Am J Hum Genet. 2017 Aug 3;101(2):283-290. doi: 10.1016/j.ajhg.2017.07.001. Epub 2017 Jul 27.
Lipoate serves as a cofactor for the glycine cleavage system (GCS) and four 2-oxoacid dehydrogenases functioning in energy metabolism (α-oxoglutarate dehydrogenase [α-KGDHc] and pyruvate dehydrogenase [PDHc]), or amino acid metabolism (branched-chain oxoacid dehydrogenase, 2-oxoadipate dehydrogenase). Mitochondrial lipoate synthesis involves three enzymatic steps catalyzed sequentially by lipoyl(octanoyl) transferase 2 (LIPT2), lipoic acid synthetase (LIAS), and lipoyltransferase 1 (LIPT1). Mutations in LIAS have been associated with nonketotic hyperglycinemia-like early-onset convulsions and encephalopathy combined with a defect in mitochondrial energy metabolism. LIPT1 deficiency spares GCS deficiency and has been associated with a biochemical signature of combined 2-oxoacid dehydrogenase deficiency leading to early death or Leigh-like encephalopathy. We report on the identification of biallelic LIPT2 mutations in three affected individuals from two families with severe neonatal encephalopathy. Brain MRI showed major cortical atrophy with white matter abnormalities and cysts. Plasma glycine was mildly increased. Affected individuals' fibroblasts showed reduced oxygen consumption rates, PDHc, α-KGDHc activities, leucine catabolic flux, and decreased protein lipoylation. A normalization of lipoylation was observed after expression of wild-type LIPT2, arguing for LIPT2 requirement in intramitochondrial lipoate synthesis. Lipoic acid supplementation did not improve clinical condition nor activities of PDHc, α-KGDHc, or leucine metabolism in fibroblasts and was ineffective in yeast deleted for the orthologous LIP2.

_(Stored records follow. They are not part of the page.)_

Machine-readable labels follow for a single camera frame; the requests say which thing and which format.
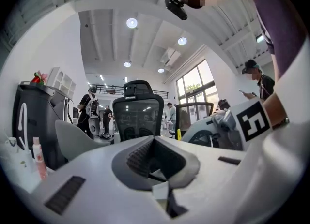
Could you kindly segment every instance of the yellow object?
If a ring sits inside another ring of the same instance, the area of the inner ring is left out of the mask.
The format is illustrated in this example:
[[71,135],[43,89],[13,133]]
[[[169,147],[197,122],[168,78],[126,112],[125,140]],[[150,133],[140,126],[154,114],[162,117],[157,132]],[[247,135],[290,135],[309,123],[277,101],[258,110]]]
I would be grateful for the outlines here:
[[182,136],[181,136],[181,130],[180,129],[178,129],[178,141],[180,141],[181,139],[182,139]]

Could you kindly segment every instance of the tree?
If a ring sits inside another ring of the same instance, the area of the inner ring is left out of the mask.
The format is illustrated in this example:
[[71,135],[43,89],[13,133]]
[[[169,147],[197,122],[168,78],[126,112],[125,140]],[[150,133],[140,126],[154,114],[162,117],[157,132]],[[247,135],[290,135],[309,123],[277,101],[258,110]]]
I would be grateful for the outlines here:
[[200,84],[192,84],[186,87],[186,92],[193,91],[194,89],[197,89],[200,87]]

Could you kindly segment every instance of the bottle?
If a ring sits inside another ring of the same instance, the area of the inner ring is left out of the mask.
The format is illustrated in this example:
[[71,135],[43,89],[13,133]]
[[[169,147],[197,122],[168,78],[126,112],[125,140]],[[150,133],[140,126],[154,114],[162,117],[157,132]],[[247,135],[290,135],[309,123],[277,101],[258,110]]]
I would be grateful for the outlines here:
[[39,137],[33,138],[32,149],[33,149],[34,159],[35,159],[35,162],[37,164],[38,171],[40,174],[40,178],[45,179],[47,177],[47,167],[44,162],[42,147],[40,145]]

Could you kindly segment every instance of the person's hand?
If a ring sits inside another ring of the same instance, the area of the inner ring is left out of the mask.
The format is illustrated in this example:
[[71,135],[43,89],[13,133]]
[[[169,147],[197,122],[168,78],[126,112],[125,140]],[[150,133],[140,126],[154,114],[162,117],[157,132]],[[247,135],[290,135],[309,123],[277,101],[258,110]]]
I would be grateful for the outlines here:
[[252,93],[243,92],[242,94],[243,94],[243,96],[245,96],[249,100],[255,98],[255,96]]

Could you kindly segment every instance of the ceiling air conditioning unit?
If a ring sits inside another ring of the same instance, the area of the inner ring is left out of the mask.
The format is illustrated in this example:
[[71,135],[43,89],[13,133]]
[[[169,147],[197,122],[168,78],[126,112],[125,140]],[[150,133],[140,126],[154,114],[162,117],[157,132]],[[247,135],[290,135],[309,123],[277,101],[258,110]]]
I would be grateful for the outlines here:
[[165,66],[172,66],[175,61],[180,57],[181,53],[173,48],[168,48],[160,62],[165,64]]

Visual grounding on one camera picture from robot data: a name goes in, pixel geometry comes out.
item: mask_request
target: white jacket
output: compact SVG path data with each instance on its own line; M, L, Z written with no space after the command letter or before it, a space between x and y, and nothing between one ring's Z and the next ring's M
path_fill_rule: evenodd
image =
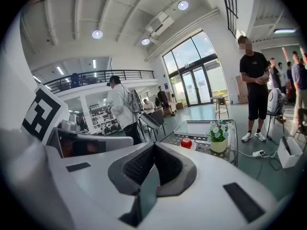
M128 101L129 92L127 87L118 84L107 94L106 101L107 103L113 103L111 113L117 116L121 128L134 124L139 119L138 114L133 114L124 104Z

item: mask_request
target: air conditioner
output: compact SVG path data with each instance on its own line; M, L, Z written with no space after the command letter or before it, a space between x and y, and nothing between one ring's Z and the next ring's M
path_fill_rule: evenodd
M150 36L159 36L172 23L174 23L174 20L170 16L164 12L160 12L157 18L150 23L146 30L150 32Z

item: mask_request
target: person in white jacket
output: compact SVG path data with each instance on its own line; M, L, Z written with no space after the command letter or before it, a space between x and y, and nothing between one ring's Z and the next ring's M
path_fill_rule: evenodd
M113 103L111 109L107 109L108 113L117 116L117 120L124 130L127 137L133 138L133 144L142 143L139 131L137 114L132 113L128 108L129 90L122 85L119 76L111 76L109 85L112 90L108 92L107 102Z

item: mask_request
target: sign
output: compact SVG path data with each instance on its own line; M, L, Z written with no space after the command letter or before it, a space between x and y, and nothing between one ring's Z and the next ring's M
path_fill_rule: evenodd
M36 97L30 106L22 125L31 135L37 137L44 145L54 127L63 119L69 119L68 106L51 93L43 84L35 89Z

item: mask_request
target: box
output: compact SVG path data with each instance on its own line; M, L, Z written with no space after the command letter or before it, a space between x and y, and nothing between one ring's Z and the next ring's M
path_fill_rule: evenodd
M176 104L176 108L177 108L177 110L184 109L184 104L183 104L182 102L178 102L178 103Z
M299 157L303 154L302 149L299 147L293 137L288 137L286 140L288 142L291 155L289 155L288 151L286 150L282 139L280 139L279 147L277 150L280 163L284 169L295 166L299 160Z

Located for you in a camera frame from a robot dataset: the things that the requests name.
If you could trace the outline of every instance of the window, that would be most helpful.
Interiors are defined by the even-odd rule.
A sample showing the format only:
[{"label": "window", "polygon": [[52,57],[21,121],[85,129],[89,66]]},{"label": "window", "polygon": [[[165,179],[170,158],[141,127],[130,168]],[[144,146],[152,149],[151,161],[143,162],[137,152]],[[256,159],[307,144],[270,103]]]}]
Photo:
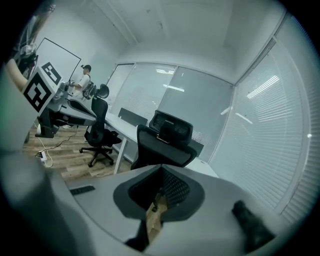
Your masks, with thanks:
[{"label": "window", "polygon": [[233,87],[212,75],[179,67],[159,110],[193,125],[192,139],[203,144],[199,156],[209,161],[224,128]]},{"label": "window", "polygon": [[117,116],[120,109],[125,108],[150,122],[174,73],[174,66],[135,64],[116,98],[111,113]]}]

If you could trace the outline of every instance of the ceiling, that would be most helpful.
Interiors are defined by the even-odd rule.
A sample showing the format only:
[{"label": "ceiling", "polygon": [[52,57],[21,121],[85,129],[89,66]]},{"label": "ceiling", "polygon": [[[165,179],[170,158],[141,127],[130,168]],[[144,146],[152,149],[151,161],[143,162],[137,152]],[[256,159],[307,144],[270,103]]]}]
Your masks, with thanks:
[{"label": "ceiling", "polygon": [[267,14],[268,0],[93,0],[129,44],[184,38],[237,50]]}]

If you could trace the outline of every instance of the mesh chair back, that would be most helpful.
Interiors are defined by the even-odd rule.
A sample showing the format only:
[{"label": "mesh chair back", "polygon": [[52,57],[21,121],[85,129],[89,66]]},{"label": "mesh chair back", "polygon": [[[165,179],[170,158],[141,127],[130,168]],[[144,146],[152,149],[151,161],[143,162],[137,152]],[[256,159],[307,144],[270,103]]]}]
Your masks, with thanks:
[{"label": "mesh chair back", "polygon": [[182,143],[166,143],[158,139],[158,133],[144,125],[137,127],[138,159],[131,169],[148,165],[168,164],[185,167],[197,155],[197,152]]},{"label": "mesh chair back", "polygon": [[95,144],[99,144],[104,137],[108,103],[101,98],[94,97],[92,99],[91,109],[96,115],[96,123],[92,126],[87,140],[88,143],[94,147]]},{"label": "mesh chair back", "polygon": [[188,145],[191,141],[193,125],[173,115],[156,110],[149,127],[159,133],[166,142]]}]

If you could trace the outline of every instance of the wooden floor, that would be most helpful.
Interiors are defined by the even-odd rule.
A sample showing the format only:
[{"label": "wooden floor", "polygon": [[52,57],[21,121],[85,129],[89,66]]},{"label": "wooden floor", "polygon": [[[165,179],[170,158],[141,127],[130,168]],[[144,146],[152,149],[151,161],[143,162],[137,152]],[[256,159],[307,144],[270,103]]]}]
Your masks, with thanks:
[{"label": "wooden floor", "polygon": [[[30,130],[29,141],[23,146],[23,151],[30,156],[34,156],[44,149],[40,140],[35,137],[36,130],[36,127],[33,126]],[[114,160],[114,165],[110,165],[108,159],[103,155],[99,155],[97,160],[93,162],[93,167],[88,167],[88,163],[91,161],[94,152],[83,151],[83,153],[79,153],[80,148],[90,147],[90,145],[85,142],[85,132],[85,126],[79,126],[78,129],[76,127],[71,129],[63,129],[60,127],[54,138],[40,138],[44,146],[49,149],[72,136],[69,141],[64,141],[59,147],[48,151],[53,160],[53,166],[50,168],[61,172],[62,177],[66,181],[103,177],[114,173],[118,157],[118,153],[115,150],[113,150],[112,154],[109,154]],[[48,158],[46,164],[50,166],[51,159],[48,156],[46,157]],[[122,159],[118,173],[129,171],[130,167],[131,163]]]}]

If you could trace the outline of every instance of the window blinds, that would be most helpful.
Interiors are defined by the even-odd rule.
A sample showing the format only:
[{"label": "window blinds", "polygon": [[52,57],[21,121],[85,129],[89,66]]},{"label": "window blinds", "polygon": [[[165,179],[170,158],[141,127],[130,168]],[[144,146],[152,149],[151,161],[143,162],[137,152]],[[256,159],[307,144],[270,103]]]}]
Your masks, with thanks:
[{"label": "window blinds", "polygon": [[230,83],[179,67],[159,110],[193,125],[192,139],[204,145],[199,158],[209,161],[224,128],[232,93]]},{"label": "window blinds", "polygon": [[296,190],[282,215],[290,222],[305,217],[320,193],[320,59],[308,34],[293,16],[287,16],[276,35],[294,62],[308,102],[308,155]]},{"label": "window blinds", "polygon": [[217,175],[275,210],[296,177],[303,146],[301,84],[276,43],[236,87],[216,154]]},{"label": "window blinds", "polygon": [[120,109],[125,108],[150,122],[174,73],[174,66],[135,64],[114,102],[111,113],[117,116]]}]

硫辛酸作为甘氨酸裂解系统(GCS)和四种在能量代谢中起作用的2-氧代酸脱氢酶(α-酮戊二酸脱氢酶[α-KGDHc]和丙酮酸脱氢酶[PDHc])或氨基酸代谢(支链氧代酸脱氢酶、2-氧代己二酸脱氢酶)的辅助因子。线粒体硫辛酸合成涉及三个酶促步骤,依次由硫辛酰(辛酰)转移酶2(LIPT2)、硫辛酸合成酶(LIAS)和硫辛酰转移酶1(LIPT1)催化。LIAS突变与非酮症高甘氨酸血症样早发性惊厥和脑病相关,并伴有线粒体能量代谢缺陷。LIPT1缺乏症不累及GCS缺乏症,与2-氧代酸脱氢酶联合缺乏导致早期死亡或Leigh样脑病的生化特征有关。我们报告了在来自两个患有严重新生儿脑病家庭的三名受影响个体中鉴定出双等位基因LIPT2突变。脑部MRI显示主要皮质萎缩伴白质异常和囊肿。血浆甘氨酸轻度升高。受影响个体的成纤维细胞显示氧消耗率、PDHc、α-KGDHc活性、亮氨酸分解代谢通量降低,蛋白质硫辛酰化减少。在表达野生型LIPT2后观察到硫辛酰化正常化,这表明线粒体内硫辛酸合成需要LIPT2。补充硫辛酸并没有改善临床状况,也没有改善成纤维细胞中PDHc、α-KGDHc或亮氨酸代谢的活性,并且对缺失直系同源LIP2的酵母无效。